--- Recorded information ---
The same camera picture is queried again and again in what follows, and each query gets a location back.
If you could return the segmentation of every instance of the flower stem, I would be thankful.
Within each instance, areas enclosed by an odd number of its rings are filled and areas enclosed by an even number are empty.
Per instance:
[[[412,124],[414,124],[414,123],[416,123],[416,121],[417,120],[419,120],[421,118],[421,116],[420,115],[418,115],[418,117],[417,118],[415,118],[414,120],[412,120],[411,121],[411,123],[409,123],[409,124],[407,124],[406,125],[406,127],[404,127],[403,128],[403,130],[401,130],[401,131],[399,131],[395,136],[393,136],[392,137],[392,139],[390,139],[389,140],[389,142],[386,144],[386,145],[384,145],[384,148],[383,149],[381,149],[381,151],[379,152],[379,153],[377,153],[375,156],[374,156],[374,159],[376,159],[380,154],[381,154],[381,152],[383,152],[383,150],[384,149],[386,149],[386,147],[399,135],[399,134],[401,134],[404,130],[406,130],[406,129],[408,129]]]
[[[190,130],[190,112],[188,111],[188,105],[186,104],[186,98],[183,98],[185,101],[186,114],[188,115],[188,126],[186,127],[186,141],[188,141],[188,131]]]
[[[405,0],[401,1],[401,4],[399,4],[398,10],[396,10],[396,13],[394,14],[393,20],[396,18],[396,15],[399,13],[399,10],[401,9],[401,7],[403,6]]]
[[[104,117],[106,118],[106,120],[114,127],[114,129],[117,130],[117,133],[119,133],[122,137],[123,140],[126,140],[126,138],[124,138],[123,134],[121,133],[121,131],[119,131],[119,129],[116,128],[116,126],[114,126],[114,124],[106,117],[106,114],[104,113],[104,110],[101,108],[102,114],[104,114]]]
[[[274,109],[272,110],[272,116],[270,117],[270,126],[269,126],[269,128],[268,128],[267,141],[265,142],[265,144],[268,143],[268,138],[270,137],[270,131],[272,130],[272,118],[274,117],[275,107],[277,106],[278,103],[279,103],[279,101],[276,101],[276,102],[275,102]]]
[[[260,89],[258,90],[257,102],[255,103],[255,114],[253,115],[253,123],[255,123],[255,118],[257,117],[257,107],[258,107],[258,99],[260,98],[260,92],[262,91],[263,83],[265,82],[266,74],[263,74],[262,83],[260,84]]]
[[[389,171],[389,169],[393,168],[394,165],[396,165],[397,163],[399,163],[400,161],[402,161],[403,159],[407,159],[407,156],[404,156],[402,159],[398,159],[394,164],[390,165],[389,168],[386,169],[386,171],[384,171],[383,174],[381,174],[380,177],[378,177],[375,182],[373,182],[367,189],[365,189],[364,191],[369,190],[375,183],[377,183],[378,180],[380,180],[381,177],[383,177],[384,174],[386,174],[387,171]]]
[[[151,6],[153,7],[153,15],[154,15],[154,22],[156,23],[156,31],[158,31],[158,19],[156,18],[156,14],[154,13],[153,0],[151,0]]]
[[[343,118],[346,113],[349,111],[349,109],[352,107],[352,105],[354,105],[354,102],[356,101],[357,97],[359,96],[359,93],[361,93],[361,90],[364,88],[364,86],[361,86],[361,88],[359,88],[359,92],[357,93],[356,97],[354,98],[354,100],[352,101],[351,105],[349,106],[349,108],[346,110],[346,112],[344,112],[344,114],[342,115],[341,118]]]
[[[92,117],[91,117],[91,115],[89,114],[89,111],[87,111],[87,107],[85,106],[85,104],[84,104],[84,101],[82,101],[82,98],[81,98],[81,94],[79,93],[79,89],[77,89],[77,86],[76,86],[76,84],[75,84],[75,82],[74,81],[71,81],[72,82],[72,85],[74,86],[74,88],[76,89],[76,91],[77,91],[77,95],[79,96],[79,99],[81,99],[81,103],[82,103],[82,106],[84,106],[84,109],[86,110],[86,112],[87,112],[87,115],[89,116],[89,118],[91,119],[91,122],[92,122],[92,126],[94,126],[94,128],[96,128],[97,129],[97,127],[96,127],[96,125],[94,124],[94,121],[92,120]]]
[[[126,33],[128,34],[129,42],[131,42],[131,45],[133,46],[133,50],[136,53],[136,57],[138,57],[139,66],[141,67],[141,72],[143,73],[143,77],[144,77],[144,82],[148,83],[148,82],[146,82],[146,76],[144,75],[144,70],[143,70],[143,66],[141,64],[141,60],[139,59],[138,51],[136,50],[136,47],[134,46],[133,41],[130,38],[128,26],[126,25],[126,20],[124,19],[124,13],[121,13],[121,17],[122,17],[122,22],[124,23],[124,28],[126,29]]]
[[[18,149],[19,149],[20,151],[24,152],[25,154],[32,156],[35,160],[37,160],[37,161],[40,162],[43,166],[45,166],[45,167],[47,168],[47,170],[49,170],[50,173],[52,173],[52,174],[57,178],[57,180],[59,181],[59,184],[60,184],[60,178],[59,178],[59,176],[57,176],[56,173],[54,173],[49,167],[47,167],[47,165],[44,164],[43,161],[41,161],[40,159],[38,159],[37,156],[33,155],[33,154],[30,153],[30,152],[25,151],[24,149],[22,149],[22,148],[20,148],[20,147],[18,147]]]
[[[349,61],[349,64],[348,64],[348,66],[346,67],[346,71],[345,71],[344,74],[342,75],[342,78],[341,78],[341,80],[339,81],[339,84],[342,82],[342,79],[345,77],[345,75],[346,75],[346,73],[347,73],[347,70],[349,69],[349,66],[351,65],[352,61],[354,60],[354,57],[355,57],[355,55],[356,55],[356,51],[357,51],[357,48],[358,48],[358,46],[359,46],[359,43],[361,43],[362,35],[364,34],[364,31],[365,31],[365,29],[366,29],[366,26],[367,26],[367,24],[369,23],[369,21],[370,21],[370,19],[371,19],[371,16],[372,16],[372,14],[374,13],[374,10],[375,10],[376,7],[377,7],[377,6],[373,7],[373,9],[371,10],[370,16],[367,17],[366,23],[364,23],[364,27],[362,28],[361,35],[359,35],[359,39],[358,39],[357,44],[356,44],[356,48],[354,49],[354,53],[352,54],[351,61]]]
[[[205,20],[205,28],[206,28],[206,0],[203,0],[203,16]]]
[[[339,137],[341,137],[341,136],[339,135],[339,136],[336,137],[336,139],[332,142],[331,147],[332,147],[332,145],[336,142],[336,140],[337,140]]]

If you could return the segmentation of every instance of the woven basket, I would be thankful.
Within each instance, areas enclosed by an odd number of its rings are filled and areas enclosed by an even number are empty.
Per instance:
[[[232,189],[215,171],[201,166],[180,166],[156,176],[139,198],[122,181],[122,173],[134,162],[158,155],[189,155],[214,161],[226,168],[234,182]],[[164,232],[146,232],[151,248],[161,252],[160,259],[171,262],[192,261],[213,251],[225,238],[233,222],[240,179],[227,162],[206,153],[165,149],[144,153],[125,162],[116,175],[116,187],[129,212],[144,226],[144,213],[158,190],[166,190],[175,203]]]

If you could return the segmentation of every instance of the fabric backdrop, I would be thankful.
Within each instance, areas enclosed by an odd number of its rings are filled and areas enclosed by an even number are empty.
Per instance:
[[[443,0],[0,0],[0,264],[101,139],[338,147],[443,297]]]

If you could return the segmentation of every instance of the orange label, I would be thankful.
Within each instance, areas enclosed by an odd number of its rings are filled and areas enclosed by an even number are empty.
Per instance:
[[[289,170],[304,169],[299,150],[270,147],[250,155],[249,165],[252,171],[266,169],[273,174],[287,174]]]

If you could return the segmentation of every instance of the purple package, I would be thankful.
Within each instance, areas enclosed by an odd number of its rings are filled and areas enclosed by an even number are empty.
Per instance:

--- What is required ---
Take each line in the listing that has the word "every" and copy it.

--- Written response ---
If you could return the segmentation of every instance of the flower stem, I would be thankful.
If you could return the segmentation of every instance of the woven basket, I would be thankful.
If you could return the segmentation of every instance of the fabric backdrop, I would be thankful.
If you could return the segmentation of every instance of the orange label, I would be thankful.
If you could return the segmentation of every instance of the purple package, I would be thankful.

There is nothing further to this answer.